Since the end of 2008 the world PV industry has gone through great changes and  developments, and the U.S. market has shown tremendous potential by the policies of the Obama administration. Based on this marketplace situation and on the Strategic Alliance Framework Agreement signed by both Parties on Feb 26, 2009, after further discussion and negotiation, an agreement has been reached by both Parties to establish a Joint Venture company in the United States to break into and develop the U.S. market.

1)  
Based on its strategic needs, both Parties have decided to establish a Joint Venture Company in the United States in the 2nd quarter of 2009. The company is to be called Shunda-SolarE Technologies, Inc. and the internet domain name is www.Shunda-SolarE.com.

2)  
The Joint Venture Company’s goal is to open the U.S. market by utilizing Party A’s leadership and strength in the PV industry and Party’s resources in the US capital market as well as the leadership at the technology front. The JV company is to grasp significant market share in the US and for the largest possible investment return, aims to get IPO in three years.

3)  
Party A will own 55% of the JV Company, Party B will own 35%, and the management team will own 10%.

4)  
Mr. Ni, President of Jiangsu Shunda will be the JV’s Chairman of the Board, Mr. Leo Young, CEO of the Solar Enertech Corp., will be the Board’s Vice Chair. The board will be consisted of five seats: three seats from Party A, and two sears from Party B. A CEO will be appointed by the Board. The JV company’s by-law will be approved by the first board meeting.

5)  
Party A will be responsible for the JV Company’s Chinese domestic preparing work . Party A will actively cooperate with Party B to facilitate all necessary provincial and central governments’ procedures of establishing an oversea company, and to ensure all the procedures legitimate, communicate actively and effectively with government organs ,and make arrangements for the US salesteam to come to Yangzhou for their training, etc.

6)  
Party B will be responsible for the work of preparing phase of the JV company in the US, including but not limited to all procedures of the company’s legal registration, searching for appropriate office and warehouse location, obtaining federal tax ID number, openning local operating bank account, assembling management team and recruiting sales team, organizing a socially influential advisory committee, and carrying out promotional and PR work for the JV company.

 

 
7)  
Party B will advance the expenditures generated by the JV company.
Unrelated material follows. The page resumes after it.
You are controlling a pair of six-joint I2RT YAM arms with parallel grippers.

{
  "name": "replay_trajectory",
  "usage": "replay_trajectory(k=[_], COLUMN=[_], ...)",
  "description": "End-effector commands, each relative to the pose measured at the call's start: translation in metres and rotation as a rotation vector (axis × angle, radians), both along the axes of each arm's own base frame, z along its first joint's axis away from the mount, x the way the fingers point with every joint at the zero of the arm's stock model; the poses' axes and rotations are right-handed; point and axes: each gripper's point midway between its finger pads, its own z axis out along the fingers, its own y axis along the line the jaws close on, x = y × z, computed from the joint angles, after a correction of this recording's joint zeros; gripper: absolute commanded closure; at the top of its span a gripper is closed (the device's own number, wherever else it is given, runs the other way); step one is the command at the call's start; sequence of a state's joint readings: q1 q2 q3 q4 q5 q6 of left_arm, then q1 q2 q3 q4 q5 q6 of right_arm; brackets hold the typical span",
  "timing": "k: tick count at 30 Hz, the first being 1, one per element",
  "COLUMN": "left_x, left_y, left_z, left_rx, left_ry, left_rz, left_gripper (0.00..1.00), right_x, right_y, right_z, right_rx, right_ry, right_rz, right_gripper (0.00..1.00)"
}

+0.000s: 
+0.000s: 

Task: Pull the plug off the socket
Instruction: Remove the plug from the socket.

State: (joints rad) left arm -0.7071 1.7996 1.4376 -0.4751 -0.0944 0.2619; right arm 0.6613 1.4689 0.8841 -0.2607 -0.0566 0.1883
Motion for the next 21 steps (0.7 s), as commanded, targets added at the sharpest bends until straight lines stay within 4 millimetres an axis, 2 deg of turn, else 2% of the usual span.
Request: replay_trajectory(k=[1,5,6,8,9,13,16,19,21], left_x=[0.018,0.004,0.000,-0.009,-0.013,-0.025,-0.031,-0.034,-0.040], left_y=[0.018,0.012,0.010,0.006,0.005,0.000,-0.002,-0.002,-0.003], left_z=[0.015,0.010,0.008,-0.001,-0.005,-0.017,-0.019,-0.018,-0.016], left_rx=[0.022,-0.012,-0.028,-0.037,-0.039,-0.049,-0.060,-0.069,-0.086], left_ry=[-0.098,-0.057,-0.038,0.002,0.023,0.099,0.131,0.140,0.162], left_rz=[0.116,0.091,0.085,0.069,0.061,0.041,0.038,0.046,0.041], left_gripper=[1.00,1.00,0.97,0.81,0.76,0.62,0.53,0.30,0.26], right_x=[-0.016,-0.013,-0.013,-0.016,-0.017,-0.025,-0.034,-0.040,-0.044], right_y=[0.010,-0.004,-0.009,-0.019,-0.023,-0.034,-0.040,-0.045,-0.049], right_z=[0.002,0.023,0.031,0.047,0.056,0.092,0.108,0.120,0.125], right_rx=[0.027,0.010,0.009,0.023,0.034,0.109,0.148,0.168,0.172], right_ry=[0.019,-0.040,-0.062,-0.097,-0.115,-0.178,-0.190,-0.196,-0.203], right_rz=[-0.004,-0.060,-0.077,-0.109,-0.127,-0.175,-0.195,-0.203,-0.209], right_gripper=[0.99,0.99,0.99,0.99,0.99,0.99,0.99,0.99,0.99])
The expenditures include but not limited to office and warehouse rentals, office renovation and decoration, fees of registrations, legal fees, salary or wages, office equipment, design of website and company brochure, printing , and all types of taxes, etc.

8)  
Both parties agree, within a reasonable time to determine the method, amount and date of capital injection into the JV company their respective investment into the JV’s operating account.

9)  
The JV company’s establishment, preparation and operation will be carried out simultaneously with the execution of legal documents and with China’s domestic procedures of setting up an offshore company. It is decided that the 1st board meeting will be held in Sept 2009 at the company US office.

10)  
Due to the imminent marketplace demand, Party B has already generated sales for a Hawaii PPA(Power Purchasing Agreement) project. In order to ensure this US market break-in project successful, Party A hereby guarantees sufficient inventory, timely cargo shippment, and smooth clearance of US customs at San Francisco port.

11)  
Party B will be responsible for the Shunda-SolarE trademark registration in the US, upon completion of the 1st sale to ensure an effective and timely brand-name recognition . At the same time, both parties agree to co-license their respective trade certification, such as IEC, TUV, UL, etc, to the JV company.

12)  
Both parties are not liable of any and all dispute of legal entanglement including but not limited to accounting, labor and contractal disputes ,etc.

13)  
Both parties agree to attain dividends according to their ownership percentage should the JV Company generates profit; or if mutually agreeable, to reinvestt the profit into the business.

14)  
Due to the severe competition in the marketplace, both parties agree to sign a NDA as a inseparable part of this agreement, to ensure the JV’s trade secret excluding those materials to be disclosed required by law.

15)  
The agreement ,in both Chinese and English , both legally effective, has four legally effective identical counterparts. Each party holds two copies.

16)  
This agreement remains valid for 18 months; it is subjected to the jurisdiction of P.R. China.
 
 



 
This page is the signature page


Party: Jiangsu Shunda Semiconductor Development Co., Ltd.
 
Signature: ____________________________
                              ( 倪运达 )

Date: ________________________________

 

 

PartyB:  Solar EnerTech Corp.
 
Signature: ___________________________
                          (Leo Shi Young )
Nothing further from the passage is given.